Research output: Contribution to journalArticlepeer-review

Abstract

Injured peripheral nerves typically exhibit unsatisfactory and incomplete functional outcomes, and there are no clinically approved therapies for improving regeneration. Post-operative electrical stimulation (ES) increases axon regrowth, but practical challenges, from the cost of extended operating room time to the risks and pitfalls associated with transcutaneous wire placement, have prevented broad clinical adoption. This study presents a possible solution in the form of advanced bioresorbable materials for a type of thin, flexible, wireless implant that provides precisely controlled ES of the injured nerve for a brief time in the immediate post-operative period.
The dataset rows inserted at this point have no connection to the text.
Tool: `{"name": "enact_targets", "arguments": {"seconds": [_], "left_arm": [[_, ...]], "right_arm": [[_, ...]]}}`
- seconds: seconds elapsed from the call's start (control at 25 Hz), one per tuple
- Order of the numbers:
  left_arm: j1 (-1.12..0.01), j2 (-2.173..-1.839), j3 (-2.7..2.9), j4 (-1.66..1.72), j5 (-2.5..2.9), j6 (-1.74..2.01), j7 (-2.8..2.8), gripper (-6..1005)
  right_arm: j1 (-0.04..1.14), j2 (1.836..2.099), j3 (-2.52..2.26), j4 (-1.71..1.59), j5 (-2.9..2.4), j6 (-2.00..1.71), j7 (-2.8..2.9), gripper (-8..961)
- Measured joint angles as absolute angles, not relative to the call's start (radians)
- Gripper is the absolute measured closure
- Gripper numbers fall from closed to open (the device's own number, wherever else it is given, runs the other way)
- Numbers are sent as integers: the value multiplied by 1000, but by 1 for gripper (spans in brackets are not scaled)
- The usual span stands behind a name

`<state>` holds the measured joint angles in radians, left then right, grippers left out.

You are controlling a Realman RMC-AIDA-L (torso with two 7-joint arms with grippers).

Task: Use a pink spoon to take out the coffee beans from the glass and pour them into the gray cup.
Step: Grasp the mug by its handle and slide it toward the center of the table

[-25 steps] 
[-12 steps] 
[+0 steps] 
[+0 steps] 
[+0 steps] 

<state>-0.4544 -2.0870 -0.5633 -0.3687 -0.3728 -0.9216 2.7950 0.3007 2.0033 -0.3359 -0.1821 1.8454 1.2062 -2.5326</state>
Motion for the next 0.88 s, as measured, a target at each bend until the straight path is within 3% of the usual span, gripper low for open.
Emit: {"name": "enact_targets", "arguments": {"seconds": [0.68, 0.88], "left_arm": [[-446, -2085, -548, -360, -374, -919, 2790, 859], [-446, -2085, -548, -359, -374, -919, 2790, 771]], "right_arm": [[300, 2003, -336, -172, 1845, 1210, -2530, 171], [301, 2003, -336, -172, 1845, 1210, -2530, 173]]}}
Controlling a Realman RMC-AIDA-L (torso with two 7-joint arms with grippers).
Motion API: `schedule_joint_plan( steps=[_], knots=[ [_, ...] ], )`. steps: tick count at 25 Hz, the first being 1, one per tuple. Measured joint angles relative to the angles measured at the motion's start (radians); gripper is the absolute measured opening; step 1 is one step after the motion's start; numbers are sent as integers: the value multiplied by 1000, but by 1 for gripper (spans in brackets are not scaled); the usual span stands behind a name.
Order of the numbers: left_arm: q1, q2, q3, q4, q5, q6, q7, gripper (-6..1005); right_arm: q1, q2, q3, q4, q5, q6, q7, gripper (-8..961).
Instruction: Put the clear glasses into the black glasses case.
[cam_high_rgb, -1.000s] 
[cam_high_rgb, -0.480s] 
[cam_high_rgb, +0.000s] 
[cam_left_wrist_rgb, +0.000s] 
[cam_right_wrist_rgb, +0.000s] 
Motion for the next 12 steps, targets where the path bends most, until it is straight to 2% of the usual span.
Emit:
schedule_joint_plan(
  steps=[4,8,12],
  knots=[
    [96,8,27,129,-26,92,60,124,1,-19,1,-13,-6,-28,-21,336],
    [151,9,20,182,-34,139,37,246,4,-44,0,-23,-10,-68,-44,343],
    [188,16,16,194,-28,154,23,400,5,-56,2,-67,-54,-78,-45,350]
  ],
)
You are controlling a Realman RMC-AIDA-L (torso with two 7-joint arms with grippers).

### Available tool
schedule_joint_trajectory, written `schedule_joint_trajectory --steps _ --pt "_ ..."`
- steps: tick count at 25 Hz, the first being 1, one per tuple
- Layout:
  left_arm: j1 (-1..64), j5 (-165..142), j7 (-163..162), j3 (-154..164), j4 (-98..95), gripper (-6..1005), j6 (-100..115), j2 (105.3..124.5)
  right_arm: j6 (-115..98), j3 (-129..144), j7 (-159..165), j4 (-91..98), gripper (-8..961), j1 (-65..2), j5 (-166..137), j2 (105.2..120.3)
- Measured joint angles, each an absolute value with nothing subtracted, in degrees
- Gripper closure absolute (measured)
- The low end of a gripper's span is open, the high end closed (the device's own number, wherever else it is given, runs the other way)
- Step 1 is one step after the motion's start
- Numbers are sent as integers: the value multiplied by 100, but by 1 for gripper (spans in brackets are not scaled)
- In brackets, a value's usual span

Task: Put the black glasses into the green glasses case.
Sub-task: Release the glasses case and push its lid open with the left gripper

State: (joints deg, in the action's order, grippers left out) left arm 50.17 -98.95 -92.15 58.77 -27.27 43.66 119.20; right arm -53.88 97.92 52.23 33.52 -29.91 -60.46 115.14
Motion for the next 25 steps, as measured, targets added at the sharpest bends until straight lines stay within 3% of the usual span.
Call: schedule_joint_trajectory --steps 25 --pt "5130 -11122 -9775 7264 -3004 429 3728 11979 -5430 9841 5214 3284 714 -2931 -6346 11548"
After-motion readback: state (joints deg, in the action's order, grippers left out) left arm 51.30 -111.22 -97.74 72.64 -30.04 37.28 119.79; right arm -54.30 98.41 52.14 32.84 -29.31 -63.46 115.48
Afterward, rapid, complete, and safe modes of bioresorption naturally and quickly eliminate all of the constituent materials in their entirety, without the need for surgical extraction. The unusually high rate of bioresorption follows from the use of a unique, bilayer enclosure that combines two distinct formulations of a biocompatible form of polyanhydride as an encapsulating structure, to accelerate the resorption of active components and confine fragments until complete resorption. Results from mouse models of tibial nerve transection with re-anastomosis indicate that this system offers levels of performance and efficacy that match those of conventional wired stimulators, but without the need to extend the operative period or to extract the device hardware.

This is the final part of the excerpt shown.